Re-posted from: https://bkamins.github.io/julialang/2022/10/28/indexing.html
Introduction
In DataFrames.jl 1.4 release we reached the target state of data frame indexing
that we aimed for when we designed 1.0 release.
In this post I want to present you what mental model you should have when
thinking about indexing into a data frame. The reason why learning this is
important is that we needed to extend standard indexing rules that are defined
for arrays in Julia to cover all scenarios that users need when working with
data frames.
I will focus on working with a single column of a data frame as this is the most
common indexing scenario.
The code was tested under Julia 1.8.2 and DataFrames.jl 1.4.2.
Rule 1: indexing always requires passing both row and column selector
When you index into a data frame you must pass exactly two dimensions: a row
selector and a column selector like df[row_selector, column_selector]
.
When indexing you can think of a data frame as of a matrix.
Rule 2: all indexing that works on matrices works the same way for data frames
The benefit of the rule that data frame follows matrix indexing is that it is
easy to remember. If you know how matrix indexing works then all translates
directly to a data frame.
Here are some examples of extracting a column or its fragment from a data frame.
julia> using DataFrames
julia> df = DataFrame(a=1:3, b=4:6)
3×2 DataFrame
Row │ a b
│ Int64 Int64
─────┼──────────────
1 │ 1 4
2 │ 2 5
3 │ 3 6
julia> df[1, 1]
1
julia> df[1:2, 1]
2-element Vector{Int64}:
1
2
julia> df[:, 2]
3-element Vector{Int64}:
4
5
6
(As I commented in the Introduction in this post I concentrate on getting a
single column from a data frame so the second index was always an integer.)

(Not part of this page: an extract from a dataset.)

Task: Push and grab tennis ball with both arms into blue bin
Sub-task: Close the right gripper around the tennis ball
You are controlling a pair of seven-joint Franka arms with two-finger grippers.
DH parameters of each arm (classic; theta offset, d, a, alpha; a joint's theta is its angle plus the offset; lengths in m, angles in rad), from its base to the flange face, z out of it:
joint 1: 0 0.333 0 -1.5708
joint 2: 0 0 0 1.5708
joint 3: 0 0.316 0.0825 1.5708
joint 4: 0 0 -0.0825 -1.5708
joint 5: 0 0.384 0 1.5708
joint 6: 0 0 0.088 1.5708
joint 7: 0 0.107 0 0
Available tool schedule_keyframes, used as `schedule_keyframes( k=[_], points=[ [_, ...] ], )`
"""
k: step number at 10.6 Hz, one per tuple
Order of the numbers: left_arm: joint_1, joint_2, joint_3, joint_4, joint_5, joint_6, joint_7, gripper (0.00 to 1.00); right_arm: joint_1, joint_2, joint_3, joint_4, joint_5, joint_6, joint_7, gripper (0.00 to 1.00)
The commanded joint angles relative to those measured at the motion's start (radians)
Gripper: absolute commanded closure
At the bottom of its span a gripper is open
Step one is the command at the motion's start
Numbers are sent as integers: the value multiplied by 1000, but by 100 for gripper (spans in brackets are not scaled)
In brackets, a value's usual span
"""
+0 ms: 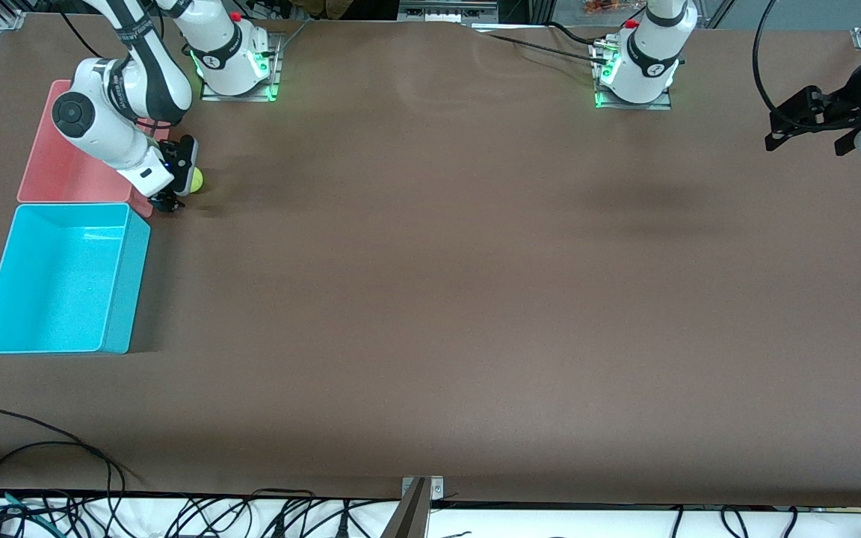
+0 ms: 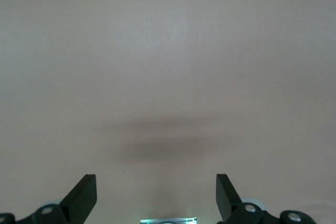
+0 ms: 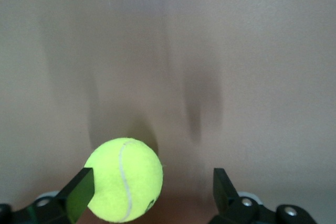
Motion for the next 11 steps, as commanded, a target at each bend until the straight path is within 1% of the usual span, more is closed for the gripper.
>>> schedule_keyframes(
  k=[1, 3, 6, 9, 11],
  points=[
    [-110, 12, 129, 17, -21, -6, -8, 0, 0, -15, 1, 5, 3, -37, 15, 0],
    [-104, 12, 123, 17, -22, -6, -7, 0, 0, -56, 3, 21, 3, -124, 19, 0],
    [-122, 15, 123, 21, -19, -6, -7, 0, 0, -63, 1, 33, 24, -161, 10, 0],
    [-127, 15, 124, 20, -16, -6, -5, 0, 0, -23, -2, 16, 26, -85, 4, 0],
    [-125, 15, 124, 20, -10, -6, -4, 0, 0, -4, -2, -22, 26, -23, 4, 0]
  ],
)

One important rule of Julia Base indexing is that when you get a column or its
part from a matrix a copy is made, except if you extract a single element. This
is exactly what happens for data frame: df[:, 2]
is a copy of a second
column stored in df
. You can check it by writing e.g.:
julia> df[:, 2] === eachcol(df)[2]
false
julia> df[:, 2] == eachcol(df)[2]
true
We see that we get the same data, but not the same object.
If you instead want a view of a column without copying the data, you can use
@view
exactly like you would do it with matrices:
julia> @view df[1, 1]
0-dimensional view(::Vector{Int64}, 1) with eltype Int64:
1
julia> @view df[1:2, 1]
2-element view(::Vector{Int64}, 1:2) with eltype Int64:
1
2
julia> @view df[:, 2]
3-element view(::Vector{Int64}, :) with eltype Int64:
4
5
6
As you can see, again all worked as if df
were a matrix.
The same rules that worked for getting data from a data frame work for setting
data in a data frame. You have two options here: normal assignment and
broadcasted assignment.
julia> df[1:2, 1] = [11, 12]
2-element Vector{Int64}:
11
12
julia> df[:, 2] .= 100
3-element view(::Vector{Int64}, :) with eltype Int64:
100
100
100
julia> df
3×2 DataFrame
Row │ a b
│ Int64 Int64
─────┼──────────────
1 │ 11 100
2 │ 12 100
3 │ 3 100
These operations, again, work exactly like for matrices. In particular they
are in-place, that is no memory is allocated when performing them. The data
is written into already allocated column. This rule is important as it means
that by such assignment you cannot change the element type of a column:
julia> df[:, 1] = ["a", "b", "c"]
ERROR: MethodError: Cannot `convert` an object of type String to an object of type Int64
julia> df[:, 2] .= "x"
ERROR: MethodError: Cannot `convert` an object of type String to an object of type Int64
In summary, standard array indexing works the same way for matrices and for data
frames.
In what follows I describe the extensions to the indexing rules that are
DataFrames.jl specific.
Rule 3: you can use strings or symbols to pass column names
The first extension is related to the fact that standard matrices have to be
indexed by integers. In DataFrames.jl you can alternatively use string or symbol
to select a column when indexing. Here are some basic examples:
julia> df[1:2, "a"]
2-element Vector{Int64}:
11
12
julia> df[:, :b] .= 1000
3-element view(::Vector{Int64}, :) with eltype Int64:
1000
1000
1000
This is intuitive so far. However, this rule leads to one extension. It is
related to the fact that you can pass a column name that does not exist yet
in a data frame. In this case if you pass :
as a column selector a new column
in a data frame will be allocated (that is copy of the source data will be
performed) and the new column will be added at the end of the data frame:
julia> df[:, "d"] = [-1, -2, -3]
3-element Vector{Int64}:
-1
-2
-3
julia> df
3×3 DataFrame
Row │ a b d
│ Int64 Int64 Int64
─────┼─────────────────────
1 │ 11 1000 -1
2 │ 12 1000 -2
3 │ 3 1000 -3
This rule has two additional special cases. The first is when a data frame
has no columns yet. In such a situation you can add any vector to a data frame:
julia> df2 = DataFrame()
0×0 DataFrame
julia> df2[:, :x] = [1, 2]
2-element Vector{Int64}:
1
2
julia> df2
2×1 DataFrame
Row │ x
│ Int64
─────┼───────
1 │ 1
2 │ 2
What is non-standard with this rule? We allow changing the number of rows
in a data frame from zero to whatever is needed. For a data frame having some
columns changing their number of rows is not allowed with indexing.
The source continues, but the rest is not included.